The Week In Words

Welcome to The Week In Words, where we share quotes from the last week’s reading. If something you read this past week  inspired you, caused you to laugh, cry, think, dream, or just resonated with you in some way, please share it with us, attributing it to its source, which can be a book, newspaper, blog, Facebook — anything that you read. More information is here.

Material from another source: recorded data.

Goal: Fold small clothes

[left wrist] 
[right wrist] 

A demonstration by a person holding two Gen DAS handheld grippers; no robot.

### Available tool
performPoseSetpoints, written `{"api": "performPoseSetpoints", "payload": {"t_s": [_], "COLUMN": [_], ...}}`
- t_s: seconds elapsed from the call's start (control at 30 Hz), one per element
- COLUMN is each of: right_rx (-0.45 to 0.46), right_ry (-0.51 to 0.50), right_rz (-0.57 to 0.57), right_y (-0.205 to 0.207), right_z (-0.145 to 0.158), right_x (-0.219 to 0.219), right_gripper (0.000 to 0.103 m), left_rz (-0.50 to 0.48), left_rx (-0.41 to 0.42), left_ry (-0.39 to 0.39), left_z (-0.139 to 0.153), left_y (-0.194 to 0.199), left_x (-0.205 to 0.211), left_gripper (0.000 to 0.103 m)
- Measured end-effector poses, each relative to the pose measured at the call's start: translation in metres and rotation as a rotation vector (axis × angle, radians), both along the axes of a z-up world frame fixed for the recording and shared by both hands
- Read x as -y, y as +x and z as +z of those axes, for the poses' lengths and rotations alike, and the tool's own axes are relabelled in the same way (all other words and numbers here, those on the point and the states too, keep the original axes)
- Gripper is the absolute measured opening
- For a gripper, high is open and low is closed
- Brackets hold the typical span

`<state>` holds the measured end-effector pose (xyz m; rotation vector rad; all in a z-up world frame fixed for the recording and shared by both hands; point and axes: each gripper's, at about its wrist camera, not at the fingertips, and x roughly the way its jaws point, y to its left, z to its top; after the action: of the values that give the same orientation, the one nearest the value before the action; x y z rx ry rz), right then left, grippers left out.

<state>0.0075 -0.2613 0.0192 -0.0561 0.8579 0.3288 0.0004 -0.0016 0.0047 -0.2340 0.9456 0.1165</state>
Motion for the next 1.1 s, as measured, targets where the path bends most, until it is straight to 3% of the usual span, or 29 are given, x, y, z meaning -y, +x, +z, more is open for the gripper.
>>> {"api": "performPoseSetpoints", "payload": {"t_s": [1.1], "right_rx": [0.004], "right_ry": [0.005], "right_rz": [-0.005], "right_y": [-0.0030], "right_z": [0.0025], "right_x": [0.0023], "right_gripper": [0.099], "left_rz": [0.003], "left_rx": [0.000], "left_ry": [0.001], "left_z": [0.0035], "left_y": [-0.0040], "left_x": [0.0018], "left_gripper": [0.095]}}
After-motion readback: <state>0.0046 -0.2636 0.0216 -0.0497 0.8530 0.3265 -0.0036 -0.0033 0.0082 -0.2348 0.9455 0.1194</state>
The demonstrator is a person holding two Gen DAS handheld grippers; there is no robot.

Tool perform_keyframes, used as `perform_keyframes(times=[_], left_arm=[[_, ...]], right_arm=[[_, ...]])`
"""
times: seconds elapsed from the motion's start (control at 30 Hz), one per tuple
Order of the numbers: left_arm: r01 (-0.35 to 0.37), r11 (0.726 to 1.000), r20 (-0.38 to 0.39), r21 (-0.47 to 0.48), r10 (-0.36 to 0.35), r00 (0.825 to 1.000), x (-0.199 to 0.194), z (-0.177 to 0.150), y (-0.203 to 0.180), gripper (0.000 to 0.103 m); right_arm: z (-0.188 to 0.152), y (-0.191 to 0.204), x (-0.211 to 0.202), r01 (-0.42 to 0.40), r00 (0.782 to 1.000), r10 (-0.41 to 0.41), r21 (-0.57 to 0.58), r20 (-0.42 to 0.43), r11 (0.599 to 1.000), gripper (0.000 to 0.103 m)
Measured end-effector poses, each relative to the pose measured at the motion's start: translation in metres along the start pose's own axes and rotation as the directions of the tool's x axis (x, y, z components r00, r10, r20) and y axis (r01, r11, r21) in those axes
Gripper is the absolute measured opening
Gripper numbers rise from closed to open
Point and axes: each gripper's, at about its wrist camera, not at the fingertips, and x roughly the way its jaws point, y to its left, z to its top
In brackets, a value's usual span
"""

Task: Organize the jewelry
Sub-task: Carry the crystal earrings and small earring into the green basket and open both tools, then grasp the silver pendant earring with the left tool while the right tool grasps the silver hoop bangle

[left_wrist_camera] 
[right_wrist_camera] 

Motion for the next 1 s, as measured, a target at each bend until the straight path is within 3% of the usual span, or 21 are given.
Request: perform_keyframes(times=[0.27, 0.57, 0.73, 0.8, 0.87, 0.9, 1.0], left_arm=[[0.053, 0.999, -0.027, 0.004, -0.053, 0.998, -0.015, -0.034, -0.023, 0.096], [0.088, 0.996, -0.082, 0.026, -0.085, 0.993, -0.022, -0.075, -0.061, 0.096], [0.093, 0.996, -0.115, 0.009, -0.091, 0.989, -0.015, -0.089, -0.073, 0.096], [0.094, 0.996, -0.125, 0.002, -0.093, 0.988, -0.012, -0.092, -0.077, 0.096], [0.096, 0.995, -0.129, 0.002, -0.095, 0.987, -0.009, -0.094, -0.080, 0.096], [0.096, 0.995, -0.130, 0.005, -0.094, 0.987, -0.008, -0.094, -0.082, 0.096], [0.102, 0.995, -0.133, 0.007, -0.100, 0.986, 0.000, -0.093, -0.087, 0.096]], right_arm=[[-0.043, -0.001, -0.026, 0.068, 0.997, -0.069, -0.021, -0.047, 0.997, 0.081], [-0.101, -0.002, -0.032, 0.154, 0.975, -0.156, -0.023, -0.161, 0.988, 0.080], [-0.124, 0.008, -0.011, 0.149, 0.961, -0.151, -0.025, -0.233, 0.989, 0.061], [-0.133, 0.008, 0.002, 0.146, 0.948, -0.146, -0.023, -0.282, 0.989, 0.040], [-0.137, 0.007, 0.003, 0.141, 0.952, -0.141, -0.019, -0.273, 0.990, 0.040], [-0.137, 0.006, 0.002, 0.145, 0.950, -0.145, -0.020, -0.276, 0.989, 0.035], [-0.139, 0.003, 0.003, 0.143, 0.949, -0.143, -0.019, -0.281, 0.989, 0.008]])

Here are some that caught my eye this week:

This was from a comment bekah made on Janet‘s Week In Words post from last week:

Nothing in you that has not died will ever be raised from the dead. C. S. Lewis. Mere Christianity

I think of this as not just the physical resurrection when our bodies die, but the resurrection power and newness of life that can only come in conjunction with dying to self. We tend to like and want the resurrection part but dread the death that has to precede it, yet there is no resurrection without death.

From Diane:

It is easier to build strong children than to repair broken men. Frederick Douglass (1818-1895)

From Quill Cottage:

A stiff apology is a second insult…. The injured party does not want to be compensated because he has been wronged; he wants to be healed because he has been hurt. — G.K. Chesterton

From a friend’s Facebook:

“The real art of conversation is not only to say the right thing at the right place but to leave unsaid the wrong thing at the tempting moment.” – Dorothy Nevill

From another friend’s Facebook:

My hope lives not because I am not a sinner, but because I am a sinner for whom Christ died; my trust is not that I am holy, but that being unholy, He is my righteousness. My faith rests not upon what I am or shall be or feel or know, but in what Christ is, in what He has done and in what He is now doing for me. Hallelujah! –Charles Spurgeon

Hallelujah, indeed, and amen!

And finally, from today’s reading of Our Daily Walk by F. B. Meyer, this is commenting on John 10:41 and 42, which says, “Many resorted unto Him, and said, John did no miracle: but all things John spake of this Man were true. And many believed on Him there” and the fact that many disparaged John because he did no miracles, yet his witness of Christ was the hallmark of his life and ministry:

Do not try to do a great thing, or you may waste all your life waiting for the opportunity which may never come. But since little things are always claiming your attention, do them as they come from a great motive, for the glory of God and to do good to men. No such action, however trivial, goes without the swift recognition and the ultimate recompense of Christ.

If you’ve read anything that particularly spoke to you that you’d like to share, please either list it in the comments below or write a post on your blog and then put the link to that post (not your general blog link) in Mr. Linky below. I do ask that only family-friendly quotes be included.

8 thoughts on “The Week In Words

  1. Pingback: WiW: The Happiness of Love « bekahcubed

  2. All good. Spurgeon quotes always make me slow down or I’ll miss the excellency of what he’s saying.

    “A stiff apology is a second insult…. The injured party does not want to be compensated because he has been wronged; he wants to be healed because he has been hurt. — G.K. Chesterton”

    I must read Chesterton in full sometimes. I’ve never attempted a full-length work of his; intimidates me. I love his bite-sized quotes though. Always good food for thought.

    I love your last quote too about doing little things. That’s what most of my life has to be about, or I would not do anything if I only waited for the “big” things.

    Thanks for collecting such good stuff again, Barbara. I’m always blessed by this.

  3. ALL great words to think on. That last one reminds me of that quote I commented here from Mother Theresa not long ago. We really CAN’T wait to do the BIG thing… God may never CALL us to do a BIG thing. OR the BIG thing may end up being some little thing we didn’t even think twice about. Just DO something… that’s my motto!

  4. I think I like (or am most convicted by?) the Chesterton and Nevill ones best. So much wisdom out there on taming the tongue, if only we’ll take it to heart.